In qual lite improvvisa io vi sorprendo?

Ant.

Placido starmi a un furibondo innante,

signor, mi vedi.

Tasso.

Come un dio ti prego

perchè un tuo sguardo m'ammonisca e freni.

Alf.

Narra, Antonio, di', o Tasso, infra mio tetto

come discordia entrò? Come voi prese

e dal cammino del gentil, del retto,

benchè prudenti, traviò in deliro?

Stupito io sto.

Tasso.

Tu non conosci entrambi,

io ben lo credo. Cotestui, che ha grido

di costumato e saggio, operò meco

da maligno e crudel, qual malcreato

uomo del volgo. Io l'accostai fidente,

ei mi respinse; con costante amore

io più sempre insisteva, ed ei non stette

finchè con motti ognor più amari in tosco

ebbe mutato il sangue mio. Perdona!

Simile ad un furente or qui m'hai côlto.

Se reo son io, torna a costui la colpa.

Ei violento rattizzò la fiamma

che me riarse e l'uno e l'altro offese.

Ant.

Un sublime il riarse estro di vate!

Tu a me dapprima, o prence, i detti hai vôlto;

me domandasti: almen mi si conceda

che dopo questo parlator frettoso

io pur favelli.

Tasso.

Oh! narra il tutto a punto.

Se ogni sillaba puoi, se ciascun gesto

a tal giudice esporre, or su l'ardisci!

Te stesso offendi una seconda volta,

contro a te testimonia! Io per converso

un sol respiro mentirò un gesto.

Ant.

Parla, s'altro dir vuoi; se no, t'accheta,

miei detti turbar. Prence, tu chiedi

se da me la tenzone avesse inizio

o da quest'alma ardente, e a qual dei due

torni la colpa. È tal question cui certo

dee precorrere un'altra.

Tasso.

Or come? A quale

spetti di noi torto o ragion, la prima

question mi pare.

Ant.

Ella non è qual forse

mente sfrenata se lo pensa.

Alf.

Antonio!

Ant.

Tuoi cenni onoro, ma tacer gli imponi.

Favellato che avrò, parli a sua posta;

a te il giudizio. Odi mio detto: io seco

piatir non posso accusarlo o mie

discolpe opporgli gittargli il guanto,

però ch'ei non è libero.

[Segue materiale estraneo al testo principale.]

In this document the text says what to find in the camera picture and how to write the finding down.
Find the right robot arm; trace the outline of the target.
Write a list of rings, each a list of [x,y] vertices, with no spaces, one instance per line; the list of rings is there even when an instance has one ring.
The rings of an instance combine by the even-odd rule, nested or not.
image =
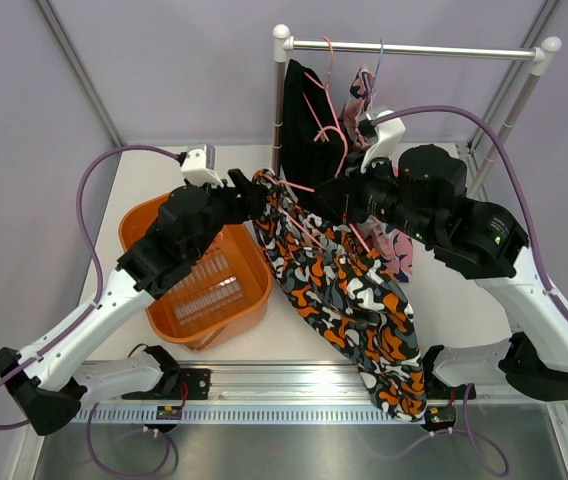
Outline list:
[[[385,157],[355,156],[343,173],[315,186],[329,219],[374,217],[431,251],[436,260],[491,295],[516,324],[509,338],[480,347],[439,347],[417,372],[438,397],[451,386],[496,380],[538,401],[568,401],[568,321],[537,272],[529,236],[504,207],[466,195],[467,167],[438,146]]]

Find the orange camouflage shorts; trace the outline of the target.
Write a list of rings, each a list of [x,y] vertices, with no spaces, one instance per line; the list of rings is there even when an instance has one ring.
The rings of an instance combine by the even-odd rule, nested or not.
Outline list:
[[[295,203],[268,169],[253,220],[256,241],[289,304],[357,369],[375,407],[400,422],[422,421],[425,371],[413,309],[379,254],[348,227]]]

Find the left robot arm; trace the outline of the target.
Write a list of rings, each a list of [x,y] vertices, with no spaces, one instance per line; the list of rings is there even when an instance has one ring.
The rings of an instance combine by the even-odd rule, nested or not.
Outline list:
[[[161,345],[88,365],[88,357],[131,317],[145,313],[165,343],[216,346],[257,325],[272,278],[245,222],[266,190],[241,171],[218,184],[187,184],[122,219],[124,252],[95,296],[19,350],[0,349],[0,377],[38,435],[84,408],[117,397],[168,399],[192,378]]]

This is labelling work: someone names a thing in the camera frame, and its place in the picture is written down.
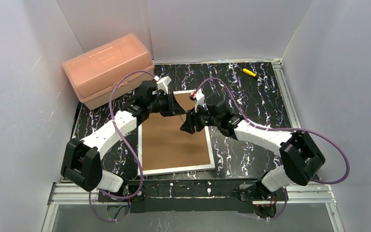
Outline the white picture frame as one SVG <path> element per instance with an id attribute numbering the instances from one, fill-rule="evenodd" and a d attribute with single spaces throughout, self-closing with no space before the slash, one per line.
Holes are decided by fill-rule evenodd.
<path id="1" fill-rule="evenodd" d="M 145 176 L 215 168 L 210 130 L 181 131 L 179 116 L 151 114 L 138 127 L 138 157 Z"/>

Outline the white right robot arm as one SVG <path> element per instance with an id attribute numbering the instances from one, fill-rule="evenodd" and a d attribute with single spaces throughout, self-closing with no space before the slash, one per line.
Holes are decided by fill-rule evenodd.
<path id="1" fill-rule="evenodd" d="M 233 114 L 223 101 L 188 110 L 180 130 L 194 134 L 205 127 L 216 127 L 226 137 L 253 143 L 280 157 L 281 166 L 266 172 L 253 186 L 253 192 L 263 196 L 291 184 L 307 185 L 326 162 L 309 133 L 261 130 Z"/>

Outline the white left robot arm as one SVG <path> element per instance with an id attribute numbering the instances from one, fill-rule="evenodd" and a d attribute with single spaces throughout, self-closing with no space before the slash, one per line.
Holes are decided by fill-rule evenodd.
<path id="1" fill-rule="evenodd" d="M 101 160 L 122 135 L 137 129 L 150 114 L 178 116 L 185 113 L 168 89 L 170 82 L 168 76 L 143 81 L 110 121 L 81 140 L 71 139 L 65 149 L 62 177 L 88 192 L 93 189 L 119 192 L 124 179 L 104 170 Z"/>

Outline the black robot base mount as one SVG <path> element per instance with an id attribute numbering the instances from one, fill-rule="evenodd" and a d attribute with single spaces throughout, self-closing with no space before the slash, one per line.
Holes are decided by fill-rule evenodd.
<path id="1" fill-rule="evenodd" d="M 278 203 L 286 200 L 279 189 L 268 196 L 256 190 L 256 179 L 145 180 L 139 193 L 130 199 L 130 212 L 236 211 L 258 212 L 270 217 Z"/>

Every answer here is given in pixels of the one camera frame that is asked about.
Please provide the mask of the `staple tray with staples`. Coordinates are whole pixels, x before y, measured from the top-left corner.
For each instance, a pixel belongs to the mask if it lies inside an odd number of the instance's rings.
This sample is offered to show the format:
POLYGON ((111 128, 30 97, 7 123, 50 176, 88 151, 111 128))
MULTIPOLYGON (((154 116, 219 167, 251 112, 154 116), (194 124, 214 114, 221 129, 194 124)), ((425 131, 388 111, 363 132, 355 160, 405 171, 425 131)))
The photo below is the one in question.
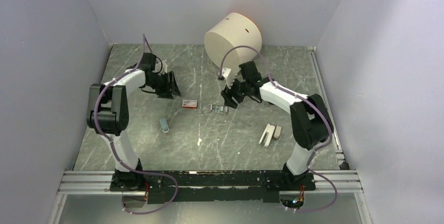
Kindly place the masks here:
POLYGON ((229 109, 225 105, 211 104, 210 105, 210 112, 216 113, 216 114, 227 114, 229 112, 229 109))

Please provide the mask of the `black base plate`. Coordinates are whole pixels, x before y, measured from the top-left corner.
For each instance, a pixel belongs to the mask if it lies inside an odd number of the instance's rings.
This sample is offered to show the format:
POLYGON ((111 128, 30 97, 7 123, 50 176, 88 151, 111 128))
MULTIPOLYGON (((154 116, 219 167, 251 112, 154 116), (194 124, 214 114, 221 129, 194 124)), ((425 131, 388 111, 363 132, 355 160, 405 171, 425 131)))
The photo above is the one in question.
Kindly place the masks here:
POLYGON ((314 191, 314 176, 306 172, 293 178, 282 170, 243 171, 151 171, 143 174, 140 183, 126 183, 115 173, 109 186, 111 192, 125 196, 137 193, 147 204, 192 201, 261 200, 279 203, 284 191, 314 191))

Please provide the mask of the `aluminium rail frame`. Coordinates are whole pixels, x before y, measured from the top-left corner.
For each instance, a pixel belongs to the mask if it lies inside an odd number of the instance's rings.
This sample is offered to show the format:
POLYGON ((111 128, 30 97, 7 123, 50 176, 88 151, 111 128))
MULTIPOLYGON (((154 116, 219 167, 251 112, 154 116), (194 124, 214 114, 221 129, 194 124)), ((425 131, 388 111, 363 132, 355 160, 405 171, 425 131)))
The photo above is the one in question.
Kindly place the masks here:
MULTIPOLYGON (((237 109, 227 114, 211 113, 211 104, 223 104, 220 95, 225 83, 217 80, 218 68, 206 54, 203 45, 153 45, 157 56, 165 59, 175 73, 182 97, 160 99, 139 89, 129 95, 130 121, 128 135, 142 167, 164 172, 179 183, 173 203, 215 201, 222 203, 275 202, 277 189, 281 196, 296 194, 297 189, 277 186, 284 162, 292 153, 293 138, 290 114, 268 102, 261 104, 246 98, 237 109), (186 109, 182 99, 198 100, 198 109, 186 109), (159 120, 166 118, 169 133, 162 133, 159 120), (267 124, 281 126, 282 135, 270 147, 258 144, 267 124)), ((277 82, 304 94, 321 94, 319 75, 312 53, 305 47, 265 46, 271 75, 277 82)), ((142 198, 142 192, 112 192, 110 185, 114 161, 105 141, 87 128, 74 171, 64 173, 59 195, 119 195, 142 198)), ((323 211, 339 207, 339 196, 354 194, 359 215, 363 215, 362 185, 353 170, 339 170, 345 161, 333 139, 317 152, 314 168, 333 182, 338 198, 323 211)))

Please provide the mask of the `white red staple box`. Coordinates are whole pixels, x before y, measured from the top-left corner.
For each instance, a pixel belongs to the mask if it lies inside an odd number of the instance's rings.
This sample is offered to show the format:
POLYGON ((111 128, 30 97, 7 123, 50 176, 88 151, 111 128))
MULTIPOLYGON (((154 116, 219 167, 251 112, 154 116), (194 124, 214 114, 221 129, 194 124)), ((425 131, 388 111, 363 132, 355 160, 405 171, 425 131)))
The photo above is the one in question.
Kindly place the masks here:
POLYGON ((182 101, 182 107, 183 108, 191 108, 191 109, 197 109, 198 108, 198 101, 193 99, 184 99, 182 101))

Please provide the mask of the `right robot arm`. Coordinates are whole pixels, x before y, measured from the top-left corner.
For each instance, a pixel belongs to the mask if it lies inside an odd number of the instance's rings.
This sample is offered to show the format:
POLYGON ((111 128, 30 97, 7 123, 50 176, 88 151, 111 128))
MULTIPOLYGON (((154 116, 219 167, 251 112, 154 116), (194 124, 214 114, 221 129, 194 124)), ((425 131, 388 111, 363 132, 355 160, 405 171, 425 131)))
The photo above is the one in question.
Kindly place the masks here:
POLYGON ((284 164, 286 173, 282 181, 286 188, 296 189, 303 181, 302 175, 309 170, 315 151, 328 144, 334 130, 324 100, 319 94, 300 94, 270 76, 263 77, 253 61, 241 64, 240 70, 242 81, 235 78, 230 68, 219 71, 219 79, 226 82, 220 93, 224 105, 237 108, 245 97, 250 97, 258 103, 275 105, 290 115, 296 144, 284 164))

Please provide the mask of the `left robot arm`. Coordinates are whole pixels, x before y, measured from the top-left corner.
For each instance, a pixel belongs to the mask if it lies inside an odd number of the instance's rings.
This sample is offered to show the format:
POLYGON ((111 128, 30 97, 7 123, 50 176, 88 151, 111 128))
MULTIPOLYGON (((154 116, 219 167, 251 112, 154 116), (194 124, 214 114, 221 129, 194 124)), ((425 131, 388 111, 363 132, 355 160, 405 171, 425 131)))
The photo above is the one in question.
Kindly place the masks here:
POLYGON ((115 161, 115 175, 133 191, 144 186, 145 176, 126 131, 130 119, 128 96, 145 87, 158 98, 180 96, 174 73, 167 67, 155 54, 145 52, 121 76, 90 86, 87 125, 105 140, 115 161))

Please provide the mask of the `cream cylindrical stool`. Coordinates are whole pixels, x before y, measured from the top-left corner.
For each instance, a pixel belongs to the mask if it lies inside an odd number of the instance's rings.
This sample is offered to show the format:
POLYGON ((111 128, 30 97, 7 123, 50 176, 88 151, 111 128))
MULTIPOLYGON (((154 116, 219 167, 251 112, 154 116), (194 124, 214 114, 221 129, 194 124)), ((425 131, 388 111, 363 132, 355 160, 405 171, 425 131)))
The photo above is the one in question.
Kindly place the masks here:
MULTIPOLYGON (((212 62, 220 67, 223 56, 236 46, 250 46, 260 51, 262 34, 256 23, 240 13, 230 13, 204 36, 204 47, 212 62)), ((237 74, 239 65, 252 60, 257 54, 251 49, 238 48, 225 58, 223 67, 237 74)))

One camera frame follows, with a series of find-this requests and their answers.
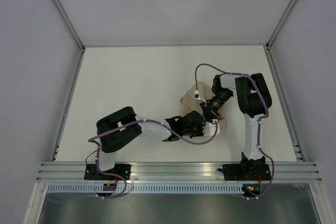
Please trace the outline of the beige cloth napkin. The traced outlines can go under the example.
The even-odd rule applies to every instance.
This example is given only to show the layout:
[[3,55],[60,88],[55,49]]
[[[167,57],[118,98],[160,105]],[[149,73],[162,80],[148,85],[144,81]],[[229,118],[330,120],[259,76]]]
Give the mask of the beige cloth napkin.
[[[192,111],[197,111],[200,115],[203,115],[202,108],[200,106],[201,100],[193,100],[193,94],[195,91],[195,85],[193,85],[180,99],[180,116],[185,116]],[[211,86],[205,84],[202,81],[198,81],[198,91],[203,95],[205,100],[211,99],[215,94],[211,91]],[[218,120],[220,130],[226,131],[228,128],[226,110],[221,107],[218,110],[220,119]]]

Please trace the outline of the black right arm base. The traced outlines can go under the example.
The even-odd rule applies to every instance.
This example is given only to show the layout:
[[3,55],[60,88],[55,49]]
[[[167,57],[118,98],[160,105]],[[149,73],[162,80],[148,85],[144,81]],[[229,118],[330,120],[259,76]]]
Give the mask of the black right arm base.
[[224,175],[225,181],[269,181],[271,179],[271,171],[268,165],[265,165],[260,168],[242,168],[239,164],[227,164],[223,165],[222,168],[219,168]]

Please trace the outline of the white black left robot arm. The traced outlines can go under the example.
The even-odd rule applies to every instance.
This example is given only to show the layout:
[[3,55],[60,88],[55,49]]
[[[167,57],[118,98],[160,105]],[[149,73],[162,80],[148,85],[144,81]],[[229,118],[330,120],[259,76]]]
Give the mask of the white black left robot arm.
[[131,106],[120,109],[96,123],[100,145],[96,173],[104,180],[112,178],[117,152],[139,136],[174,142],[181,136],[203,136],[205,125],[203,117],[197,111],[154,123],[136,114]]

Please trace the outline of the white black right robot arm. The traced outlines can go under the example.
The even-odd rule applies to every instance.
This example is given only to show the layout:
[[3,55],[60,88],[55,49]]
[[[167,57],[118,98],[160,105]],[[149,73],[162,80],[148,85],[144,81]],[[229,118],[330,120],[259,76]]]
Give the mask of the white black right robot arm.
[[245,119],[245,145],[242,159],[238,165],[223,166],[223,174],[232,179],[256,180],[259,176],[264,180],[271,178],[268,157],[262,151],[264,119],[269,115],[272,98],[261,73],[219,74],[213,79],[214,96],[200,104],[206,121],[219,119],[219,109],[234,96],[236,91],[238,107]]

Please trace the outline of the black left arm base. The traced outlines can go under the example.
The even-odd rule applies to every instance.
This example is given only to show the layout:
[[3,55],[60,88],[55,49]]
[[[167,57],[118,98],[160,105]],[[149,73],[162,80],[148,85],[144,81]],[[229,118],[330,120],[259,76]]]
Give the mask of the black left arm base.
[[100,172],[96,164],[86,165],[86,170],[84,174],[84,180],[129,180],[131,175],[131,165],[130,164],[116,164],[113,169]]

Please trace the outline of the aluminium rear frame bar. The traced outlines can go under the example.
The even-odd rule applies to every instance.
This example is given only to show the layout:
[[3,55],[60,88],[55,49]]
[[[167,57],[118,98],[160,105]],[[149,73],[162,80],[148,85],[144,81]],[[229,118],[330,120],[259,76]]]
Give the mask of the aluminium rear frame bar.
[[265,46],[266,42],[180,42],[180,43],[138,43],[138,44],[106,44],[85,45],[85,48],[118,48],[118,47],[184,47],[184,46]]

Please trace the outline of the aluminium table edge rail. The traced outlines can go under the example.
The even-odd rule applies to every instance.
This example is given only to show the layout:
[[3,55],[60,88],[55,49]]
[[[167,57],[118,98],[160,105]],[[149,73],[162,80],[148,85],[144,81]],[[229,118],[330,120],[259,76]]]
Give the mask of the aluminium table edge rail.
[[85,55],[85,51],[86,51],[85,47],[83,47],[80,50],[80,54],[79,54],[78,60],[76,62],[76,67],[75,67],[74,72],[73,72],[73,74],[71,76],[71,79],[70,79],[69,90],[68,90],[67,95],[66,95],[65,104],[64,104],[64,107],[63,107],[63,110],[62,110],[62,113],[61,113],[59,124],[58,124],[57,129],[56,129],[56,134],[55,134],[55,138],[54,138],[54,142],[53,142],[53,148],[52,148],[51,155],[50,155],[50,158],[49,158],[49,161],[52,161],[52,162],[56,159],[56,156],[57,156],[59,143],[60,143],[61,138],[62,138],[63,130],[64,130],[66,119],[67,119],[67,114],[68,114],[68,111],[69,111],[69,108],[70,108],[70,105],[71,105],[72,96],[74,94],[74,90],[75,90],[75,87],[76,87],[76,83],[77,83],[80,68],[81,68],[81,65],[82,65],[83,57]]

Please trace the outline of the aluminium front mounting rail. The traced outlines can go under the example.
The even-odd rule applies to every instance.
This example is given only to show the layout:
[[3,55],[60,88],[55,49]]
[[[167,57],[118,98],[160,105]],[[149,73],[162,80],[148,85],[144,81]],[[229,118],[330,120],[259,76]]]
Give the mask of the aluminium front mounting rail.
[[[135,183],[223,183],[220,168],[229,162],[131,162],[130,180]],[[85,162],[43,162],[36,182],[83,182]],[[314,162],[275,162],[273,182],[321,183]]]

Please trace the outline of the aluminium right frame post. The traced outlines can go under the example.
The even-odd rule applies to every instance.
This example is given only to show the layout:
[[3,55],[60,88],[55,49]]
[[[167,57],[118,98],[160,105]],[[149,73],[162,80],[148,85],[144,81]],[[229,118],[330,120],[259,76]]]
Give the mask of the aluminium right frame post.
[[285,10],[281,14],[280,19],[278,20],[273,32],[271,33],[271,36],[269,37],[268,41],[264,45],[265,50],[270,50],[271,46],[274,44],[276,38],[281,32],[285,22],[287,21],[288,17],[290,16],[297,2],[298,0],[289,0],[288,4],[286,5]]

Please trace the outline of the aluminium frame post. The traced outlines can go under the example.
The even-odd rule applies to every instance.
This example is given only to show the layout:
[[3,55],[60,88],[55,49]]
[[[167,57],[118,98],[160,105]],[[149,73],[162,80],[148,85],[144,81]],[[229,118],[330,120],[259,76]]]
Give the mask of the aluminium frame post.
[[274,44],[276,38],[281,32],[285,22],[287,21],[288,17],[290,16],[297,2],[298,0],[289,0],[288,4],[286,5],[285,10],[281,14],[280,19],[278,20],[273,32],[271,33],[271,36],[269,37],[268,41],[264,45],[265,50],[270,50],[271,46]]
[[79,48],[81,52],[83,52],[85,50],[85,46],[83,45],[81,39],[79,38],[77,31],[75,30],[69,16],[66,13],[66,10],[63,7],[63,4],[61,3],[60,0],[51,0],[51,2],[56,8],[57,13],[59,14],[60,18],[64,22],[66,28],[68,29],[70,33],[70,36],[75,41],[77,47]]

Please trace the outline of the aluminium left frame post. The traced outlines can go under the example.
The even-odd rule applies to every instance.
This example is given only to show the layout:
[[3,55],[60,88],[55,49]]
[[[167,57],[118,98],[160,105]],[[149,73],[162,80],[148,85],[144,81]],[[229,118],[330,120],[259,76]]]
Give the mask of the aluminium left frame post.
[[51,0],[51,2],[56,8],[57,13],[59,14],[60,18],[64,22],[66,28],[68,29],[70,33],[70,36],[75,41],[77,47],[79,48],[81,52],[83,52],[85,50],[85,46],[83,45],[81,39],[79,38],[77,31],[75,30],[69,16],[66,13],[66,10],[63,7],[63,4],[61,3],[60,0]]

Severa

su lui vige una legge a cui di molto

tua grazia al certo temprerà l'asprezza.

Qui minacciò, qui disfidommi e a pena

celò a tua vista la snudata spada.

Se tu in punto non giungi, anch'io starei,

sì come l'uom che del dover s'oblia,

colpevole a' tuoi guardi e vergognoso.

Alf.

(al Tasso) Male adoprasti.

Tasso.

Me il mio core assolve,

o prence, e certo anche il tuo cor. Gli è il vero,

io minacciai, sfidai; fuor trassi il brando.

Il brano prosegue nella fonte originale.